James: Yeah I think that’s always going to be a big part of any of our games. For us, it’s so important to have a world that feels alive and that feels like its got history to it, and it’s not just a game level; it’s a place where these people have lived, where they have aspirations and a future. For us, we can’t tell you this giving you a cinematic or telling you, ‘this is exactly what you need to know’ – so much of it is just building a world that is interesting,
Martin: The thing about environment storytelling is that it kind of gives you the freedom to come back to it when you’re interested, but also, if you’re not you can just walk away. That can make it more engaging: it’s your choice to participate in that.
We know it’s a fixed length game, so obviously the size matters. Too small, and you risk having not enough to do in that time, too large, and you become lost. Put crudely, what kind of map size are we looking at?
Martin: When I first joined the studio, the ethos was like Ether but way smaller and way denser. It’s definitely denser, but I think it’s bigger too. It’s not small. It’s a big design concern: are you going to be able to fill the space with enough content to make it constantly engaging?

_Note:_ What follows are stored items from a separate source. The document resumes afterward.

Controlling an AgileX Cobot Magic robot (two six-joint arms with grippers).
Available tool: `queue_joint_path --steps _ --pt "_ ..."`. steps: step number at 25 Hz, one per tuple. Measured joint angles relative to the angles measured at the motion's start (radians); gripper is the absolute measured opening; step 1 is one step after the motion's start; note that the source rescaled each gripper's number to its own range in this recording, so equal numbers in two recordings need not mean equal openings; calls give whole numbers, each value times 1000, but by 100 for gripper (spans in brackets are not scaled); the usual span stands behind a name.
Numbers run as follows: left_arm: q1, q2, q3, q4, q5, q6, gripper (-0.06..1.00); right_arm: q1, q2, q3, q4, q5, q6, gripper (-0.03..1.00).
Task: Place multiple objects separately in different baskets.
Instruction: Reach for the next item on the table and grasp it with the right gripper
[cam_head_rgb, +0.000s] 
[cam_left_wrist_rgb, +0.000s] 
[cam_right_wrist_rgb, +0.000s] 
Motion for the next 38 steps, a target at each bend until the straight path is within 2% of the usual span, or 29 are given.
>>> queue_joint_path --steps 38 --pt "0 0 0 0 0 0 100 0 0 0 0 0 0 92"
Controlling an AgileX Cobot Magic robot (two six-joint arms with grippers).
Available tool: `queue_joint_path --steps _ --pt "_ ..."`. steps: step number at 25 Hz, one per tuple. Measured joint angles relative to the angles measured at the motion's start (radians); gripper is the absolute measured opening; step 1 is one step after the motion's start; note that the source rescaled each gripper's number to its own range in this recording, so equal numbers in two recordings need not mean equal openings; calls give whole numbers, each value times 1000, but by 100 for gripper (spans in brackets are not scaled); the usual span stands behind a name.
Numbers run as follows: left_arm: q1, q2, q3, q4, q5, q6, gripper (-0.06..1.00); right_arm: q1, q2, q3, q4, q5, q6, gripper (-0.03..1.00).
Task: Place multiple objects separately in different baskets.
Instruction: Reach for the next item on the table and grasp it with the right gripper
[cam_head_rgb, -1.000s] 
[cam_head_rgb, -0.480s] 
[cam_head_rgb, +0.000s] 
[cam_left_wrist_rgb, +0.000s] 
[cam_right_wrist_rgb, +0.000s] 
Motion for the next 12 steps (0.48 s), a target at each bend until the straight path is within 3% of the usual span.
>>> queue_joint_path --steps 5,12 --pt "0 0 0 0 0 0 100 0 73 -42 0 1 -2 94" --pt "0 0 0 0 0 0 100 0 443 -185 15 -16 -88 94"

James: I think we’re trying to figure out right now a way of pacing it in such a way that allows you to explore the different parts of this environment. It’s all one environment really, but one part of the map or story that’s connected to the kind of emotional beat we’re trying to hit at the time.
Martin: It’s a bit of a balance. The idea of complete freedom all the time seems like the coolest thing, but sometimes it’s better to direct people a little bit, and give them a bit of push. If left to their own devices, they might not see some of the coolest stuff.
I’ve heard VR is an option for this game; is that still something you might be doing?
James: From day one, we always had VR in mind in terms of how things would work. We’re trying to be as optimised as possible in everything so that it’s possible. It’s not going to be something that comes on straight away, but its something we’ve always kept in mind when designing the game.
Martin: It sets a certain bar in terms of how you optimise things as well. It’s a good standard to uphold. With a normal game, people would want 60fps, maybe, but with VR you have to hit 90 because otherwise people start vomiting. In a way, it’s just nice to hold yourself to that standard, and the outcome of that is that it’ll work nicely on VR.
James: We’ve done tests, and it’s really cool the sense of scale you get. Manchester’s architecture is pretty vertical, it feels very cool.
Last question: the hardest question and the one developers hate most – is there a release date yet?
James: Definitely this year, and I think soon. I don’t think it’d slip to the end of the year by any means.
Apart from the above, I think what stood out to me most about this studio was how the staff balanced artistic ambition with consumer awareness. At every juncture, their passion and excitement was evident, but it was also refrained by a deft awareness of the unseen customer: ‘will this be fun to play?’ ‘Will this feature make the game unwieldy?’ ‘How do we make sure our game balances freedom and direction?’